Heute ist ihnen ihre traditionelle nomadische Lebensweise weitgehend verwehrt: Die meisten Gebiete sind entweder in Privatbesitz (Landbesitz kannten die San naturgemäß überhaupt nicht) oder stehen unter Naturschutz. Zudem wurde nach der Unabhängigkeit Namibias 1990 das Prinzip der Gleichbehandlung angestrebt. Die San bekamen etwas Land, wo sie sich ansiedeln sollten, die Kinder haben Schulpflicht und viele Erwachsene suchen sich Arbeit in Städten oder im Tourismus. Das alte Wissen droht so, verloren zu gehen.

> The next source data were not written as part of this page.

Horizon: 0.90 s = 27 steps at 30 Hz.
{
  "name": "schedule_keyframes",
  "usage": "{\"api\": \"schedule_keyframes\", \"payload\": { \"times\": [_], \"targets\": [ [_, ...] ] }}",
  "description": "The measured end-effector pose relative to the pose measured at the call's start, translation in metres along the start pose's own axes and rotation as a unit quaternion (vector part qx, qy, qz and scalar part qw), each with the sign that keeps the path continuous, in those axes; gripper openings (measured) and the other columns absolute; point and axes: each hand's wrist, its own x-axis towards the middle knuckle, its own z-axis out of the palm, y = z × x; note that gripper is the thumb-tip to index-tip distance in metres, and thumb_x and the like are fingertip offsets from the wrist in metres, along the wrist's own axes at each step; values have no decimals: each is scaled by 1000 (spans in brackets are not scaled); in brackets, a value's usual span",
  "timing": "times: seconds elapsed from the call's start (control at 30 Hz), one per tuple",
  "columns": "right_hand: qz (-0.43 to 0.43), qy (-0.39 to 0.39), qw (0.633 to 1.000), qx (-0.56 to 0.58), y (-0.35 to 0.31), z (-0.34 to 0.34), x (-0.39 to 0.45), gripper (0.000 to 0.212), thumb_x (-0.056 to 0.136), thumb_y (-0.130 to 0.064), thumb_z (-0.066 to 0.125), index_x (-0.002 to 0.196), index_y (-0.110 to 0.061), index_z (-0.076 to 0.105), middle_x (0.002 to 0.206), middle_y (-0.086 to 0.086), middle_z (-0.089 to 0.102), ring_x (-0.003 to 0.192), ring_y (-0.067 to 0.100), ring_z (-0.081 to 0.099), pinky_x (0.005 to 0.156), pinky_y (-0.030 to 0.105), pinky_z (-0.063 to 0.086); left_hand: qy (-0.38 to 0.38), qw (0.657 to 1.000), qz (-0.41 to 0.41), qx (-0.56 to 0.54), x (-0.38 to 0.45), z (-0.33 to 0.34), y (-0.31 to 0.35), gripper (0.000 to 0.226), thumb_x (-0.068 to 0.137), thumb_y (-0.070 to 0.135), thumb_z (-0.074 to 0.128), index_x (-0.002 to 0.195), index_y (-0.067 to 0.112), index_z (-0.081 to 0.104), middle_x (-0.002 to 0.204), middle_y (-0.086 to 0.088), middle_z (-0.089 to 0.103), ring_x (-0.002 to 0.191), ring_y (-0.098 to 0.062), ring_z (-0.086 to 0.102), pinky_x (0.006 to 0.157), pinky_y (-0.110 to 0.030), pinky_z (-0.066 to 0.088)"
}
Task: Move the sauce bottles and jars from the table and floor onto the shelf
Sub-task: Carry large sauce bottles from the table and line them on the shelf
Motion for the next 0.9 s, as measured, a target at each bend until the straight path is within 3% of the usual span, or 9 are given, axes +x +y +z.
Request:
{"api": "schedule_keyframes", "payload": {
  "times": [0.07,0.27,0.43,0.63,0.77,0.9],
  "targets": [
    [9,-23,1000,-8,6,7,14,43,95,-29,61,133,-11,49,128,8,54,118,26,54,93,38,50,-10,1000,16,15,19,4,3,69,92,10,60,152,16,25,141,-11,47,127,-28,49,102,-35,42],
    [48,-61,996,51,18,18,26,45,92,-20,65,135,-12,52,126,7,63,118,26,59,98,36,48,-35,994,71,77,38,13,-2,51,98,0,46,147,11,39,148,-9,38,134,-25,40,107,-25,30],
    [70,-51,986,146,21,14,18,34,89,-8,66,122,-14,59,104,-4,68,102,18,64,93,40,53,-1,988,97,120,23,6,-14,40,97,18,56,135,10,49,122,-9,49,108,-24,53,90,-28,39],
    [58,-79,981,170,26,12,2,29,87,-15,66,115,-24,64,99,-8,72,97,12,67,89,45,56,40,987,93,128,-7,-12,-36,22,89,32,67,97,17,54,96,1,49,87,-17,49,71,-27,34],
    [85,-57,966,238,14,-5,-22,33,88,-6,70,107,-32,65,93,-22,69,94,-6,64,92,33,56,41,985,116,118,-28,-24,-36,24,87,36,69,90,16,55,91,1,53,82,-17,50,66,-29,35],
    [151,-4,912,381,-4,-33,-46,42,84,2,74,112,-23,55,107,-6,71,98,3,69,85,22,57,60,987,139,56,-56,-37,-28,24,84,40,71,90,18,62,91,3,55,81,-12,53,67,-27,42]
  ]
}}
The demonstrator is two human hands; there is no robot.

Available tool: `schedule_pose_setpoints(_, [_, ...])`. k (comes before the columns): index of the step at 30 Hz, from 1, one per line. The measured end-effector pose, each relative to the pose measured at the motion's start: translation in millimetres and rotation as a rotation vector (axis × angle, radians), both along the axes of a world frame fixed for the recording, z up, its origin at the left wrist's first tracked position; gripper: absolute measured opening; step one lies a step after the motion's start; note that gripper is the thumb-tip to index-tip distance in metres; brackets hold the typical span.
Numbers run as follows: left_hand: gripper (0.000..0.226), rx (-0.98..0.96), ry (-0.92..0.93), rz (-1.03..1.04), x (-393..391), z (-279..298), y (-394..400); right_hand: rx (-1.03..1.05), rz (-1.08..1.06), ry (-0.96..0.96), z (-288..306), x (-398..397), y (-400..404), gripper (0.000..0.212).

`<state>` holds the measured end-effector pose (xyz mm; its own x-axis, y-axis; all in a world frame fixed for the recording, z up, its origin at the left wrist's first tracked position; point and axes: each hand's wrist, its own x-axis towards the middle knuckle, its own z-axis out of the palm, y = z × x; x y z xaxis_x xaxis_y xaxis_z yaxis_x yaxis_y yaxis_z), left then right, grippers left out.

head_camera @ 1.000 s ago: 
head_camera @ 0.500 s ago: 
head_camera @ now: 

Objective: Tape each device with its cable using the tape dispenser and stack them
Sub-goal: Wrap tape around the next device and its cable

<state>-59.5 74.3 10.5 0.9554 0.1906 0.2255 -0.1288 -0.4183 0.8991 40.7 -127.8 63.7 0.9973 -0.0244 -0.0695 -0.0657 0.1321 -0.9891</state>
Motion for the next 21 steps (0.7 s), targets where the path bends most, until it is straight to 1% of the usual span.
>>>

Bushman-Walks sind ein Versuch, dieses Wissen zu erhalten, weiterzugeben und damit etwas Geld zu verdienen. Für uns sind diese Walks immer wieder eine wertvolle Möglichkeit, unseren Horizont zu erweitern.
So unternahmen wir auch in der Bagatelle-Lodge, in der wir zwei sehr angenehme Tage verbrachten, einen Spaziergang mit den San. Ich bin immer wieder fasziniert von ihrer unglaublichen Naturkenntnis und der feinen, leisen Art, mit der sie durch den Busch streifen.
Das frühe Aufstehen hat sich wie immer gelohnt – auch durch die Giraffen, die wie ein Scherenschnitt auf den Dünen standen.